En 2024, Olivier fait de nouveaux essais, accompagné par un nouvel animateur DEPHY, Louis HANQUIEZ. Cette fois-ci, ils décident de faire une modalité zéro phyto et de combiner produit de biocontrôle à base de soufre et biostimulants à base de purin. Contrairement à l’année 2019, la pression maladie était très forte lors de la campagne 2023-2024, dû aux fortes précipitations printannières. Les résultats sont néanmoins encourageants : les rendements obtenus correspondent aux moyennes observées dans d’autres parcelles ayant eu un programme fongicide classique. Ces essais vont être prolongés en 2025 pour identifier les facteurs de réussite et limitants de ces techniques.
La résistance des variétés aux maladies est l’un des critères auquel Olivier accorde le plus d’importance lors de son choix variétal. Il sème la majorité de ses blés en mélanges variétaux. En colza, il choisit des variétés tolérantes au virus TuYV (Turnip Yellow Virus), virus responsable de perte de rendement importante. Indépendamment des essais zéro fongicides menés avec le groupe DEPHY, Olivier se passe depuis plusieurs années des programmes fongicides complets en 3 passages. Grâce à un choix variétal tourné vers la tolérance aux maladies et l’utilisation de l’OAD Opti’Protect de la Chambre d’Agriculture, Olivier fait systématiquement l’impasse du T1 et module son passage T3 en fonction de l’évolution de la culture et des préconisations de ses conseillers cultures et DEPHY, et des alertes de son OAD.

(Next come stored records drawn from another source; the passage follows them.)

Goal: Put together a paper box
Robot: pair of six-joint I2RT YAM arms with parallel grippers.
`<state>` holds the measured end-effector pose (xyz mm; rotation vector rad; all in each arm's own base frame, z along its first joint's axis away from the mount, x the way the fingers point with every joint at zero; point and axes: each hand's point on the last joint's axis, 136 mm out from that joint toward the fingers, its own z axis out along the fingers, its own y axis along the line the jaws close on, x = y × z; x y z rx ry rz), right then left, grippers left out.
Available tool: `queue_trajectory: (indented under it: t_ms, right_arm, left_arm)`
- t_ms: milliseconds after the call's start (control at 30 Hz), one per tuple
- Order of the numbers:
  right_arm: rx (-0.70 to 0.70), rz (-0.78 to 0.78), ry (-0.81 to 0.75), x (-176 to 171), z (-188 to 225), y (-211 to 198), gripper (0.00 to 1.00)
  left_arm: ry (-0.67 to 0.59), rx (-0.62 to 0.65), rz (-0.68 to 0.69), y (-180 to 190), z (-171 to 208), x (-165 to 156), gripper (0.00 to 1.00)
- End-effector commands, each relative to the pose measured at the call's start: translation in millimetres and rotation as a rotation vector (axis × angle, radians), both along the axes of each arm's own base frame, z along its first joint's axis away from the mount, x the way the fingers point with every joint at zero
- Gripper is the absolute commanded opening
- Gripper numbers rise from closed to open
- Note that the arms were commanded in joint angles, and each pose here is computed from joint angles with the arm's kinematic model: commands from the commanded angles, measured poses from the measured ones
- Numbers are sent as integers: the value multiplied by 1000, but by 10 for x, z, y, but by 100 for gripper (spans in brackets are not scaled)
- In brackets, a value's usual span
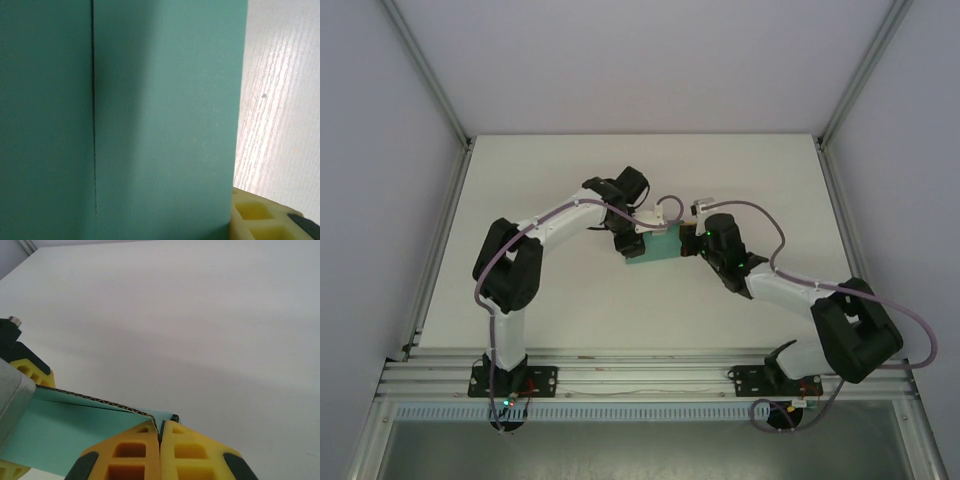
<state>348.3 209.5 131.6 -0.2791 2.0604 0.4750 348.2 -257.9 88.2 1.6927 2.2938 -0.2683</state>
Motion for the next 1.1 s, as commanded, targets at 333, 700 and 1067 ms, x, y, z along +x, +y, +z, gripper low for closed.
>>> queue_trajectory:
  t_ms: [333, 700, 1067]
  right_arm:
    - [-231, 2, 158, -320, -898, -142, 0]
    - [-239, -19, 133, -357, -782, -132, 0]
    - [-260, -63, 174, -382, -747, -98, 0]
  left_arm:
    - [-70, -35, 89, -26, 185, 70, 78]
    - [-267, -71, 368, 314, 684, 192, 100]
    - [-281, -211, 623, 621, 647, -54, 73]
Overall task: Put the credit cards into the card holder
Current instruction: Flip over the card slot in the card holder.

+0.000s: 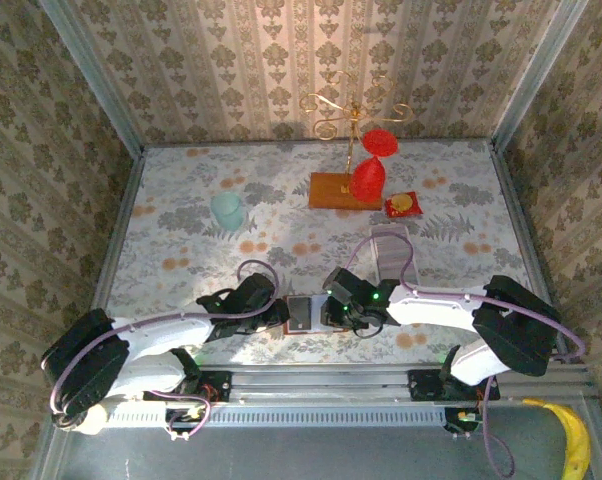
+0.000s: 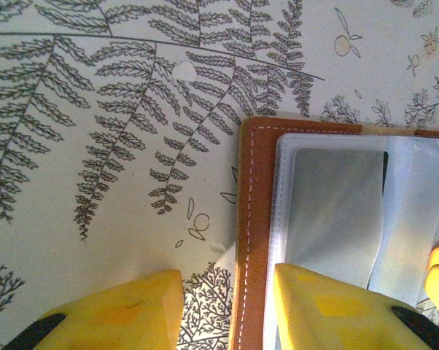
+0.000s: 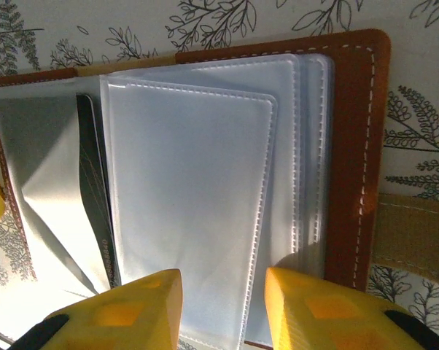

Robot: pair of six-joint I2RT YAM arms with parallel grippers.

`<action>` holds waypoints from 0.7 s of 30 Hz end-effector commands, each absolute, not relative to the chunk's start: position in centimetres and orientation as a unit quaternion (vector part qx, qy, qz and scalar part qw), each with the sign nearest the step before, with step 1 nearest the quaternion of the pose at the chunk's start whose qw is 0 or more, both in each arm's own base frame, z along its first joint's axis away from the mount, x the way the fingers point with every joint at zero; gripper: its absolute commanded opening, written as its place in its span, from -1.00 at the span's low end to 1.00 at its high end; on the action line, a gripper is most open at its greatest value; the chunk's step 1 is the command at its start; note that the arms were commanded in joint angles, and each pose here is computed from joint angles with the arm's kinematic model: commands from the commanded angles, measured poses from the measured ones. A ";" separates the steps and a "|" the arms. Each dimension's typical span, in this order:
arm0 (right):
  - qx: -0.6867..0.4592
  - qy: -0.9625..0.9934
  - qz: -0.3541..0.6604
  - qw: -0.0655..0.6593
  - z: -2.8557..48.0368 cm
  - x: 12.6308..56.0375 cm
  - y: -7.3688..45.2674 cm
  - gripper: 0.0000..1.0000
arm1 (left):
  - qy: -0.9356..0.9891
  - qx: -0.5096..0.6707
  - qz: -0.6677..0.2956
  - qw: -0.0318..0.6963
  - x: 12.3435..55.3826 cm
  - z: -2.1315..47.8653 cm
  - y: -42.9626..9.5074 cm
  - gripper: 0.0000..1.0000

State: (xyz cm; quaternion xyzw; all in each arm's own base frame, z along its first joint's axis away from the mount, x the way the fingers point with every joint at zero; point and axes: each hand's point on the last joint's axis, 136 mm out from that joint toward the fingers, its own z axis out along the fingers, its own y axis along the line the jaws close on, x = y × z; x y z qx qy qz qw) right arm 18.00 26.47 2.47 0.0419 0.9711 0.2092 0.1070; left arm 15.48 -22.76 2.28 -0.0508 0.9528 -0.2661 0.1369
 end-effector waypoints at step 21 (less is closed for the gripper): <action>0.072 0.942 0.298 0.138 5.2 19.2 29.0 -0.26 | 0.960 -0.038 -0.253 0.116 14.8 1.1 -23.3 -0.31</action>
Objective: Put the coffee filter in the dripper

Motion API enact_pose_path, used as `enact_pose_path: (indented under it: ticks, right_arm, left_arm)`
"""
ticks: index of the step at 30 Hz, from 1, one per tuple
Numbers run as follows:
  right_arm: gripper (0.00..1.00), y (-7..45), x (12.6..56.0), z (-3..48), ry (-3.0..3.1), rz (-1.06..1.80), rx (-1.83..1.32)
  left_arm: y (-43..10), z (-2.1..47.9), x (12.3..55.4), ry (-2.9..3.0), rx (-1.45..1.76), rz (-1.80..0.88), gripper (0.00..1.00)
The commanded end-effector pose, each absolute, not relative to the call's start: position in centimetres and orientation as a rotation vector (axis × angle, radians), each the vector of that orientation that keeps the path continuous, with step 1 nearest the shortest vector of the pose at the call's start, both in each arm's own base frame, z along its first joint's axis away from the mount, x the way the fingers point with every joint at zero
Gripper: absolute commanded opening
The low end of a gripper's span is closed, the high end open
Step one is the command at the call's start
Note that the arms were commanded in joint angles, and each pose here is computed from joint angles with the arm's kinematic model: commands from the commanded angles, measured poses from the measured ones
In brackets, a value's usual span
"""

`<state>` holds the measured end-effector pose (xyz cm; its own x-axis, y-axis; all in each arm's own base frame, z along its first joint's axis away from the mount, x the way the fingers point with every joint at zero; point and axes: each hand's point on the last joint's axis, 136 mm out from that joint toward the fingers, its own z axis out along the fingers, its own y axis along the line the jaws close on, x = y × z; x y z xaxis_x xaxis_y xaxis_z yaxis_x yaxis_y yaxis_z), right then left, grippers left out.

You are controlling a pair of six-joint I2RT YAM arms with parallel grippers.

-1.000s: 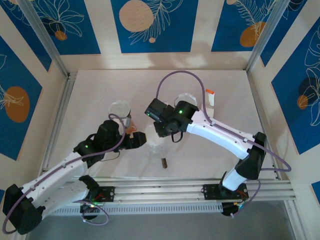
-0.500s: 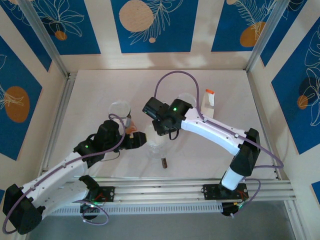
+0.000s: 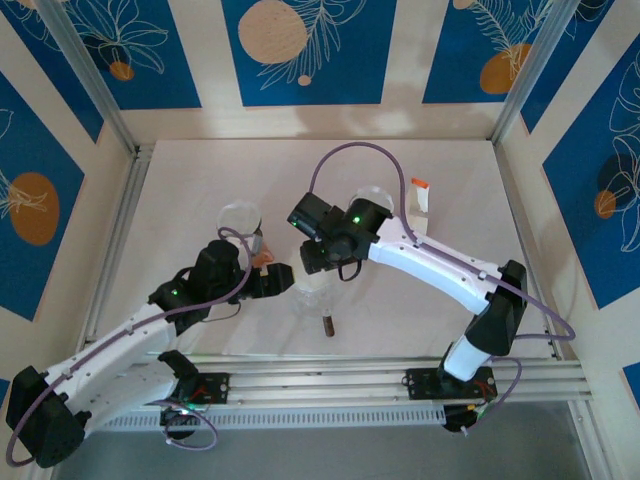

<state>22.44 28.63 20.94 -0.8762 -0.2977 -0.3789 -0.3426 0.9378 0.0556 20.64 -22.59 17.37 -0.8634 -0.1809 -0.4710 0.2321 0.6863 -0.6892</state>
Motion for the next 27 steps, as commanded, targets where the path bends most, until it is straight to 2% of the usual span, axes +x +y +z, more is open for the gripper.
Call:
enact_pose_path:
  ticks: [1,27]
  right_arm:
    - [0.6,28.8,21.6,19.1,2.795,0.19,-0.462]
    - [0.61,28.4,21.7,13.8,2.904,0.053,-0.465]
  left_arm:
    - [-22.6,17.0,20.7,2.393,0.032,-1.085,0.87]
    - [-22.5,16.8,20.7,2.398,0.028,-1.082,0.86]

En combinant plusieurs leviers, Olivier a réussi à réduire son utilisation de produits phytosanitaires. Son IFT Hors Herbicides est passé de 2,36 en 2016 à 1,81 en 2022, soit une baisse de 23 % depuis son entrée dans le réseau DEPHY. Cette diminution s’accompagne d’une réduction des charges opérationnelles (-109 €/ha) et de mécanisation (-127 €/ha), faisant progresser sa marge brute de 25%, notamment grâce à la réduction du labour.
L’amélioration des performances économiques du système de culture d’Olivier s’accompagne d’une amélioration des performances environnementales puisque les quantités de matières actives toxiques pour l’environnement ont baissé de 20 %.

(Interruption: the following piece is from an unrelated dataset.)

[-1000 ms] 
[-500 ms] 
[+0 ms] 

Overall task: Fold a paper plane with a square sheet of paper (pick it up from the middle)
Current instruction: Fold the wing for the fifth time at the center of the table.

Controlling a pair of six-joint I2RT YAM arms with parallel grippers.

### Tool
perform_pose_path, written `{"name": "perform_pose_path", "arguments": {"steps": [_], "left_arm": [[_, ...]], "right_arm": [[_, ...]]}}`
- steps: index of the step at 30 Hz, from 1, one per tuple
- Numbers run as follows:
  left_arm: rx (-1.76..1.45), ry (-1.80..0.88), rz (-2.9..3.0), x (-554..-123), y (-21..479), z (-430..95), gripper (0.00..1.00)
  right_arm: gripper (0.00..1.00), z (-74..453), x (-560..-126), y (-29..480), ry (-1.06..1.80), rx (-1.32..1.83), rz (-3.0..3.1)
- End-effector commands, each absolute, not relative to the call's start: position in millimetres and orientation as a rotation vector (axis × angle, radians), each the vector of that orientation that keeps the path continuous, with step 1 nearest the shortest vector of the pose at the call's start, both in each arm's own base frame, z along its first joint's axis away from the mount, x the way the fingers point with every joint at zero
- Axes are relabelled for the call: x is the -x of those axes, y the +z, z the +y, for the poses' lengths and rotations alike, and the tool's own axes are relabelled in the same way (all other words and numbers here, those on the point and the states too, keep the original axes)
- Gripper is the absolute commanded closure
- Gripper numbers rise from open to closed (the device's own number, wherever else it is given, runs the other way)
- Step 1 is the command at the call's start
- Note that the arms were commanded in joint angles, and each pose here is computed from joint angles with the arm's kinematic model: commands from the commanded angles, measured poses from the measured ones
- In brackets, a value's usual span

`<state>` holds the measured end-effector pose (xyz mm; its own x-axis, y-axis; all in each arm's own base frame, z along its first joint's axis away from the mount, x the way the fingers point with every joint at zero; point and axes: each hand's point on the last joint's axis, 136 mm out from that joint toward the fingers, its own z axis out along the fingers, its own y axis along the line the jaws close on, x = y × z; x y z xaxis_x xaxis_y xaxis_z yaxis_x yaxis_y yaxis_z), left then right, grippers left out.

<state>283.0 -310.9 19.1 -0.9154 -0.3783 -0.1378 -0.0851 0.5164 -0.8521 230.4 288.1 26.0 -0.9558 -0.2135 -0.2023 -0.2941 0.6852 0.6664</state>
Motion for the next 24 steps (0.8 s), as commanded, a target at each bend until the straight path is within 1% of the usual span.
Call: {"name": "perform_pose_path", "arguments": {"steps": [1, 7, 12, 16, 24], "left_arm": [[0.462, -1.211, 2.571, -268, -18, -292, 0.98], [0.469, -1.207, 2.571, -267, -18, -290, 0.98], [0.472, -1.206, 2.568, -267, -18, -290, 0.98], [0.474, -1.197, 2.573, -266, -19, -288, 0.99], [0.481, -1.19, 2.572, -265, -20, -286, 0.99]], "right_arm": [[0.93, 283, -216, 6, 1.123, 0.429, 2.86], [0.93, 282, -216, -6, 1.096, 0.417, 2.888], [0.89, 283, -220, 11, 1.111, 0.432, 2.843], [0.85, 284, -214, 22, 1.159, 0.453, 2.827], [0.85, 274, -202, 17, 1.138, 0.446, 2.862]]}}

Globalement, Olivier est satisfait de son système car il maîtrise bien les maladies et les insectes quelles que soient les cultures. Grâce à l’observation de ses cultures et au décalage de la date de semis, il n’utilise presque plus d’insecticides en végétation. Il se passe de régulateurs sur blé en minimisant le risque de verse et il a fortement réduit les fongicides grâce à la génétique, l’utilisation de biocontrôle et les OAD.
Olivier souligne que la gestion des adventices est de loin le sujet le plus problématique, notamment pour le blé. Pour réduire l’utilisation des herbicides, des marges de progrès existent encore telles-que l’augmentation du désherbage mécanique et sa mise en place sur d’autres cultures. Olivier a également envie de tester la succession de deux cultures de printemps, levier encore peu mobilisé et pourtant très efficace, s’il est combiné avec d’autres leviers.